27 Als hij haar nu dat water zal te drinken gegeven hebben, het zal geschieden, indien zij onrein geworden is, en tegen haar man door overtreding zal overtreden hebben, dat het water, hetwelk vervloeking medebrengt, tot bitterheid in haar ingaan zal, en haar buik zwellen, en haar heup vervallen zal; en die vrouw zal in het midden van haar volk tot een vloek zijn.
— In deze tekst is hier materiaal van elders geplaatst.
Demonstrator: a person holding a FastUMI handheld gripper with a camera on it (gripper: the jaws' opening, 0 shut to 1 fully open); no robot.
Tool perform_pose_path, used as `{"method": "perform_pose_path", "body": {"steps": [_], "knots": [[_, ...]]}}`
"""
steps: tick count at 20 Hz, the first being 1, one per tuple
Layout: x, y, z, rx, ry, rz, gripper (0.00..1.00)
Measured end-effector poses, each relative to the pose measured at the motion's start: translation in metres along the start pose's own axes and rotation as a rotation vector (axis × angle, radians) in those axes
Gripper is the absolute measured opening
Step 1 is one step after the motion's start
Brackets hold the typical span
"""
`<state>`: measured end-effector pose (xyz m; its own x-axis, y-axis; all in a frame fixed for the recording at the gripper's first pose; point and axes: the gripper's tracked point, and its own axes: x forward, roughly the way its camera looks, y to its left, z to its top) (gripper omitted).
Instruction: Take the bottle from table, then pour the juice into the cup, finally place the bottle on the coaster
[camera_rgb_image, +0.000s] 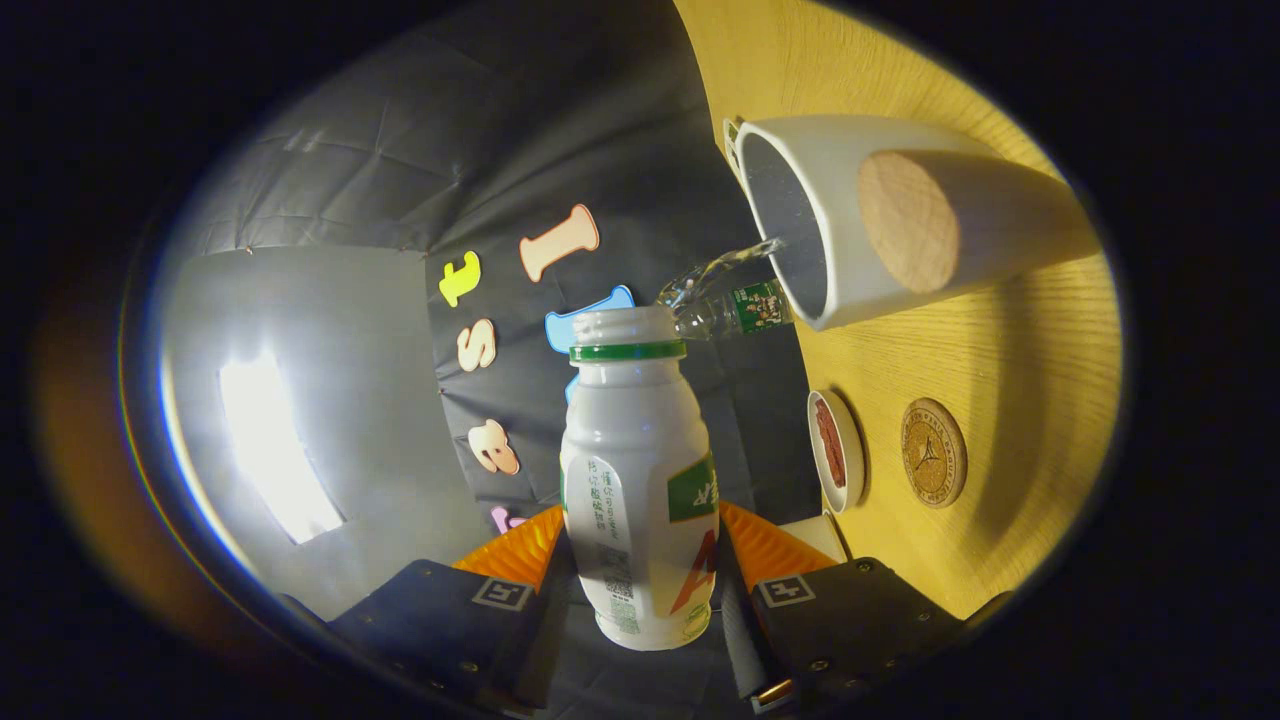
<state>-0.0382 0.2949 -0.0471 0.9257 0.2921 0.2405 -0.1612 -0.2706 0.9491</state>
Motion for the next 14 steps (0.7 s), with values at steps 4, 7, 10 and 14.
{"method": "perform_pose_path", "body": {"steps": [4, 7, 10, 14], "knots": [[0.0004, 0.0012, 0.0007, 0.014, -0.005, 0.003, 0.67], [-0.0005, 0.0005, 0.0022, 0.027, -0.008, 0.008, 0.67], [0.0003, 0.0015, 0.0021, 0.041, -0.012, 0.01, 0.67], [0.0004, 0.0031, 0.0031, 0.053, -0.013, 0.011, 0.67]]}}
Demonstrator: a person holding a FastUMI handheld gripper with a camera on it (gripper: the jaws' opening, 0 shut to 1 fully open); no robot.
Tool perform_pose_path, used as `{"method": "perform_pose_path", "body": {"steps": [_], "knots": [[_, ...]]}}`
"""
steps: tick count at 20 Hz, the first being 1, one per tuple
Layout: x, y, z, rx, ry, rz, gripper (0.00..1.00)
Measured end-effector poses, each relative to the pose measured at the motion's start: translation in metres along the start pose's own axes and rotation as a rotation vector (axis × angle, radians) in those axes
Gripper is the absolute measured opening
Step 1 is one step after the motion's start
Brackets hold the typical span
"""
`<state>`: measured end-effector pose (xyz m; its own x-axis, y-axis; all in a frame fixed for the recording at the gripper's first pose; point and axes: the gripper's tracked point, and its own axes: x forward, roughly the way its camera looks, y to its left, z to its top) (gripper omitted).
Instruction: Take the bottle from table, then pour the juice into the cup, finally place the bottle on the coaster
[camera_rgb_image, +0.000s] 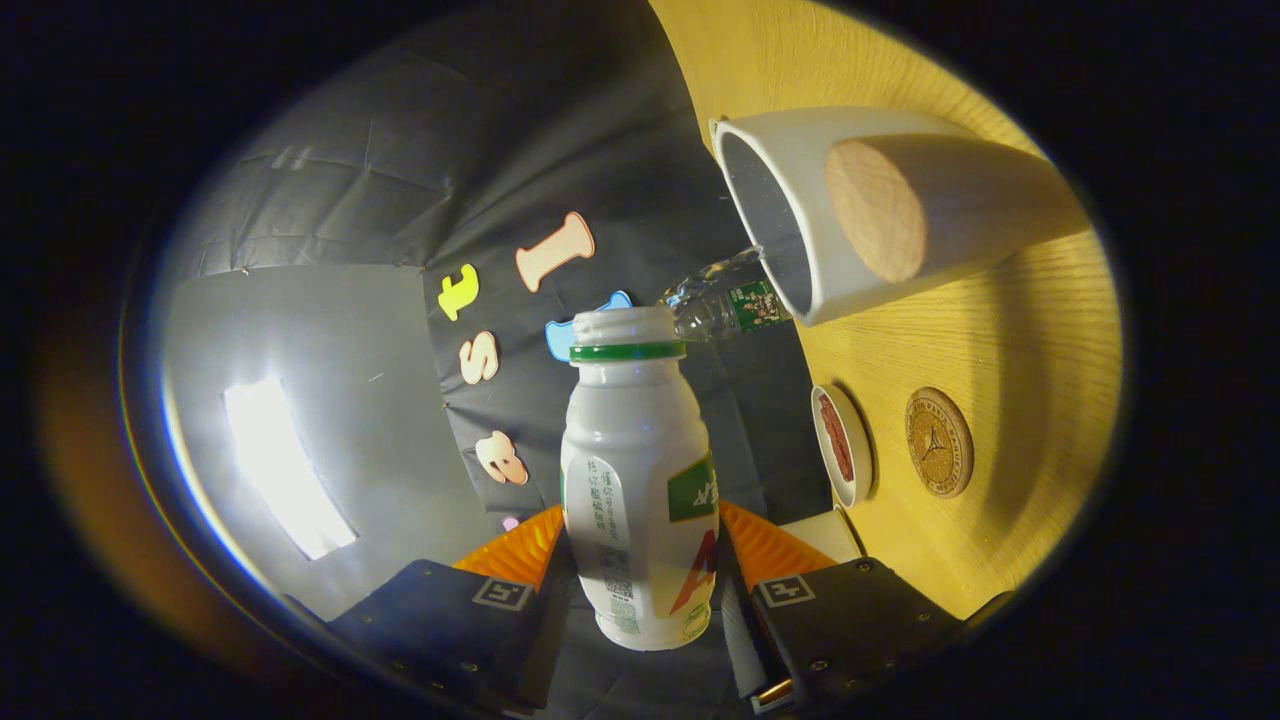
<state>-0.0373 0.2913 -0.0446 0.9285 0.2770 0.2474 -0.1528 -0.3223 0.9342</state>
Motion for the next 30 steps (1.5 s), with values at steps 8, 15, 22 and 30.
{"method": "perform_pose_path", "body": {"steps": [8, 15, 22, 30], "knots": [[-0.001, 0.003, 0.004, 0.046, -0.012, 0.006, 0.67], [-0.005, 0.002, 0.009, 0.091, -0.03, 0.009, 0.67], [-0.005, 0.002, 0.012, 0.129, -0.042, 0.019, 0.67], [-0.005, 0.01, 0.019, 0.182, -0.076, 0.048, 0.67]]}}
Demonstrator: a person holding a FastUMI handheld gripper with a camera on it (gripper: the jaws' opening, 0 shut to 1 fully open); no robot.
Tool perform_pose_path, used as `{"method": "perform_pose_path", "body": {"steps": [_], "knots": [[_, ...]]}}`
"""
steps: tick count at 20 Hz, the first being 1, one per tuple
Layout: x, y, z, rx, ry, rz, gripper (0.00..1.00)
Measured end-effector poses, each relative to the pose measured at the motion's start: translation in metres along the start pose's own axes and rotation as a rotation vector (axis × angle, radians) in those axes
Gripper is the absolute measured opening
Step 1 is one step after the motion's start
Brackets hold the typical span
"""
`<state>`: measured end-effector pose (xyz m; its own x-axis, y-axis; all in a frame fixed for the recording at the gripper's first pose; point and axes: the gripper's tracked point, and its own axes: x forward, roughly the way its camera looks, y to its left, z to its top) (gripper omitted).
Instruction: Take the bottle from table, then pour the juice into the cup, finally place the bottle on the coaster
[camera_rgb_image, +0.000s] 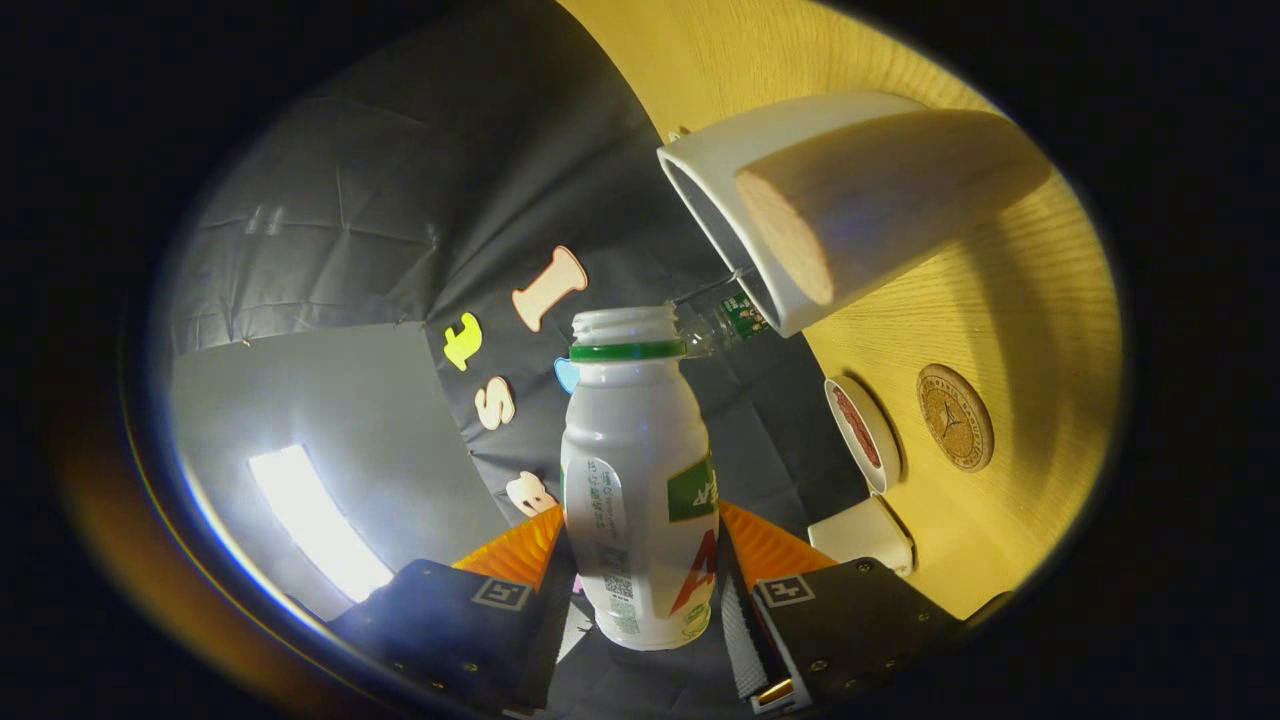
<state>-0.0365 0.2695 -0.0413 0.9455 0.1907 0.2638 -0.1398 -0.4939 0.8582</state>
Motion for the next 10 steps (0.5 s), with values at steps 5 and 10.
{"method": "perform_pose_path", "body": {"steps": [5, 10], "knots": [[0.005, 0.008, 0.001, 0.058, -0.036, 0.02, 0.67], [0.008, 0.015, 0.008, 0.111, -0.089, 0.044, 0.67]]}}
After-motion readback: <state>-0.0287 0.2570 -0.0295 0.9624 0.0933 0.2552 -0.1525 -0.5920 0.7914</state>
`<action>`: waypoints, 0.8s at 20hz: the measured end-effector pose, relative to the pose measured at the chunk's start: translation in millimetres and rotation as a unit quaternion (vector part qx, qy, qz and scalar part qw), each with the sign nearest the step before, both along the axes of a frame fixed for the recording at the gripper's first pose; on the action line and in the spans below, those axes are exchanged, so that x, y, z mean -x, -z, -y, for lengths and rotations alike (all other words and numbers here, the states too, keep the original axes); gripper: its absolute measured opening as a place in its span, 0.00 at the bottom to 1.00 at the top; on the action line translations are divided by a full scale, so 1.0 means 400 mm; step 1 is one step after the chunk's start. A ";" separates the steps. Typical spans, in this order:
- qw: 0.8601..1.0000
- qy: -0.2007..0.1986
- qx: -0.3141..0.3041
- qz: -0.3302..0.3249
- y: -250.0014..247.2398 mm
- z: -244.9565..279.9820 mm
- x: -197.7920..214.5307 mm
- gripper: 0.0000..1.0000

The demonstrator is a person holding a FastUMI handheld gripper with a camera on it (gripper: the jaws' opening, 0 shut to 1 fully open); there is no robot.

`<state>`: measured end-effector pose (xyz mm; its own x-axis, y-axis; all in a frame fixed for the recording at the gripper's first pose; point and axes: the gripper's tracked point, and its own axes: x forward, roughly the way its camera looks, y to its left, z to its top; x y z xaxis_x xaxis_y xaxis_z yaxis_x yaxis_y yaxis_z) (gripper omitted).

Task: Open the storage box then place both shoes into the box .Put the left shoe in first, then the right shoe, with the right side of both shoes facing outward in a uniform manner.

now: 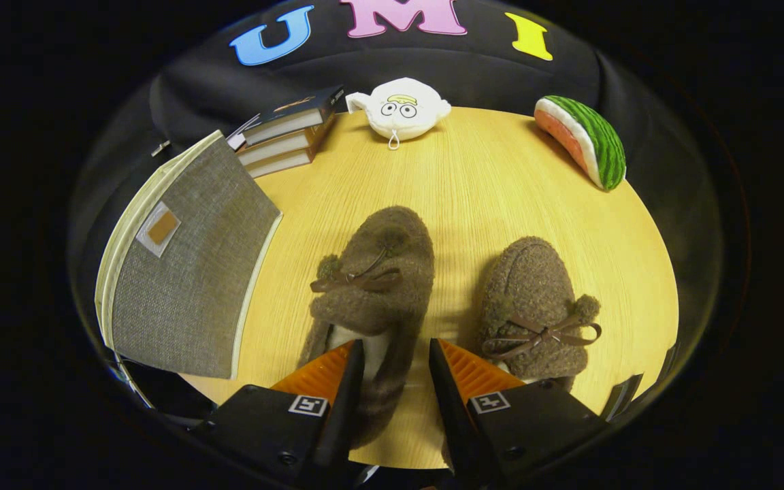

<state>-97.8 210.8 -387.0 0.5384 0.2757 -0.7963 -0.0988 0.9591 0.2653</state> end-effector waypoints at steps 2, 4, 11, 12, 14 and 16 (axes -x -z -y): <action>1.000 0.013 0.002 -0.001 0.013 0.000 -0.019 0.60; 1.000 0.027 0.004 0.003 0.020 -0.006 -0.047 0.60; 0.997 0.079 0.022 0.003 0.022 0.024 -0.079 0.23; 0.996 0.089 0.017 0.001 0.018 0.026 -0.080 0.16; 0.995 0.096 0.011 0.000 0.004 0.029 -0.074 0.08; 0.995 0.095 -0.001 0.007 -0.025 0.019 -0.074 0.06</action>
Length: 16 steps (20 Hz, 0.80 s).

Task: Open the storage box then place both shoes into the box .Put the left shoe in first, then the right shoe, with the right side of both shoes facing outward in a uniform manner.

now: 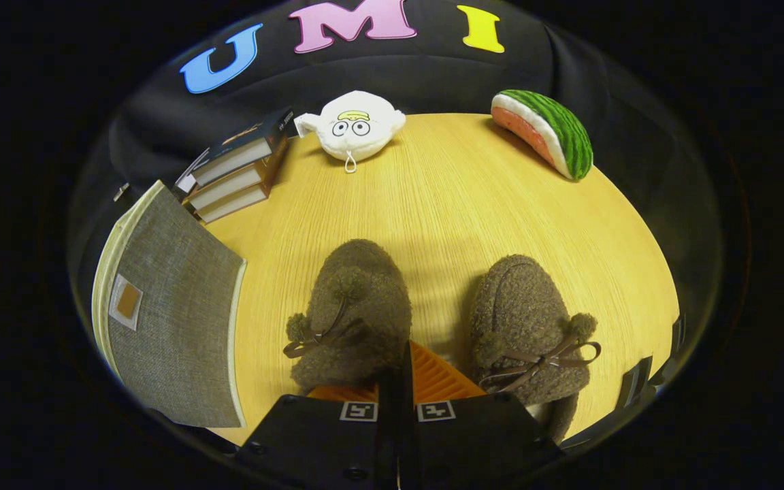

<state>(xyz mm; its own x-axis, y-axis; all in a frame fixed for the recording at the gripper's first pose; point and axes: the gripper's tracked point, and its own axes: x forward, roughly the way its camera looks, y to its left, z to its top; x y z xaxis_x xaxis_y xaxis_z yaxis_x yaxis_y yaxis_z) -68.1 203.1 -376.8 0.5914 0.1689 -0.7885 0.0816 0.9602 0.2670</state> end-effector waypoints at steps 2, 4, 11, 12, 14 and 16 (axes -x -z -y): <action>1.000 0.001 0.001 0.002 -0.036 0.004 0.003 0.06; 1.000 0.005 -0.007 0.012 -0.102 -0.006 -0.005 0.06; 0.997 0.011 -0.061 0.042 -0.390 -0.104 -0.044 0.06; 0.996 0.007 -0.072 0.046 -0.435 -0.131 -0.051 0.06; 0.994 -0.005 -0.091 0.053 -0.507 -0.188 -0.059 0.06; 0.993 -0.015 -0.106 0.057 -0.567 -0.245 -0.071 0.06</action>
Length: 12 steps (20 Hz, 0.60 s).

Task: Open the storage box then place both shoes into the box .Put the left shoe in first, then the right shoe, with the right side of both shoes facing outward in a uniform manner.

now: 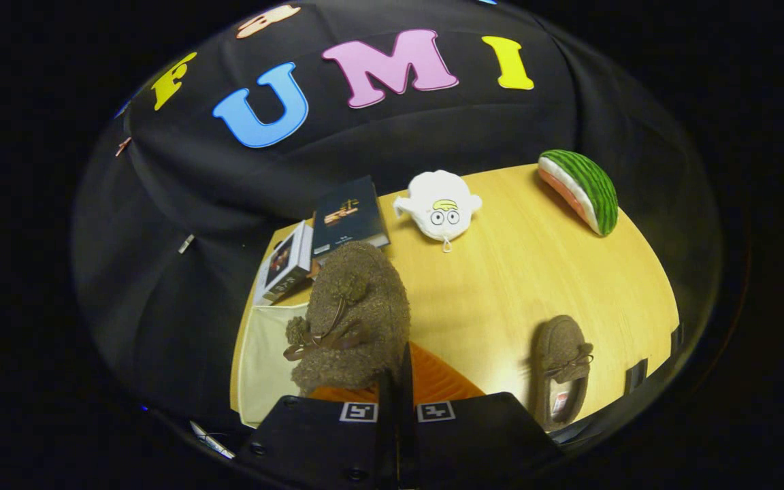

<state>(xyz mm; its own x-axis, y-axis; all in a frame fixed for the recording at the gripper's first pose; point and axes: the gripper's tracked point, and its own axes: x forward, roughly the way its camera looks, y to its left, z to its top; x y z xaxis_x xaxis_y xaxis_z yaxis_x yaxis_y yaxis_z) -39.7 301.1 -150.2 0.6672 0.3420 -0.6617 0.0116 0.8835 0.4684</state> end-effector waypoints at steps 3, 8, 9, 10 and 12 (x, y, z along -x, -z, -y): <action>1.000 -0.016 -0.014 -0.009 -0.040 -0.095 -0.006 0.06; 0.998 -0.043 -0.008 -0.054 0.004 -0.250 0.014 0.06; 0.997 -0.050 -0.002 -0.064 0.020 -0.274 0.020 0.06; 0.996 -0.056 0.002 -0.076 0.040 -0.300 0.030 0.06; 0.994 -0.067 0.010 -0.088 0.074 -0.348 0.035 0.06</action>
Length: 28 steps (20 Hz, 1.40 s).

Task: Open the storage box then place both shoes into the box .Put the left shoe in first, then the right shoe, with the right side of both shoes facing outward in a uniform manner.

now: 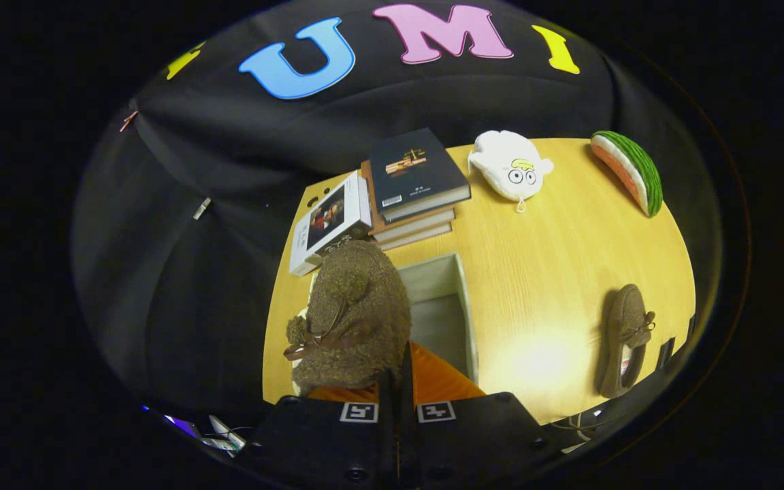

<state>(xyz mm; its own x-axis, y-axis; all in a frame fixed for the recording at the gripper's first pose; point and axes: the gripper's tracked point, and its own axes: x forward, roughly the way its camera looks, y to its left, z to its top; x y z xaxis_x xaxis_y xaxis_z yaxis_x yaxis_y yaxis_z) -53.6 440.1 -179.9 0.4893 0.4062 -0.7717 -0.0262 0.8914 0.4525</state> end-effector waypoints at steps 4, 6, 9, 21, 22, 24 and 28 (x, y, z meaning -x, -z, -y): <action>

Quand il lui aura fait boire les eaux, il arrivera que, si elle s’est rendue impure et qu’elle ait été infidèle à son mari, les eaux qui apportent la malédiction entreront en elle pour être amères, et son ventre enflera, et sa hanche se desséchera: et la femme sera une exécration au milieu de son peuple.
28 Doch indien de vrouw niet onrein geworden is, maar rein is, zo zal zij vrij zijn, en zal met zaad bezadigd worden.
Et si la femme ne s’est pas rendue impure, mais qu’elle soit pure, alors elle sera quitte, et elle aura des enfants.
29 Dit is de wet der ijveringen, als een vrouw, onder haar man zijnde, zal afgeweken en onrein geworden zijn;
Telle est la loi de jalousie, quand une femme se sera détournée pour être avec un autre que son mari et se sera rendue impure,
30 Of als over en man die ijvergeest zal gekomen zijn, en hij over zijn huisvrouw zal geijverd hebben, dat hij de vrouw voor het aangezicht des HEEREN stelle, en de priester aan haar deze ganse wet volbrenge.
ou si l’esprit de jalousie est venu sur un homme et qu’il soit jaloux de sa femme: il fera tenir la femme debout devant l’Éternel, et le sacrificateur lui appliquera toute cette loi;
31 En de man zal van de ongerechtigheid onschuldig zijn; maar diezelve vrouw zal haar ongerechtigheid dragen.
l’homme sera exempt d’iniquité, et cette femme portera son iniquité.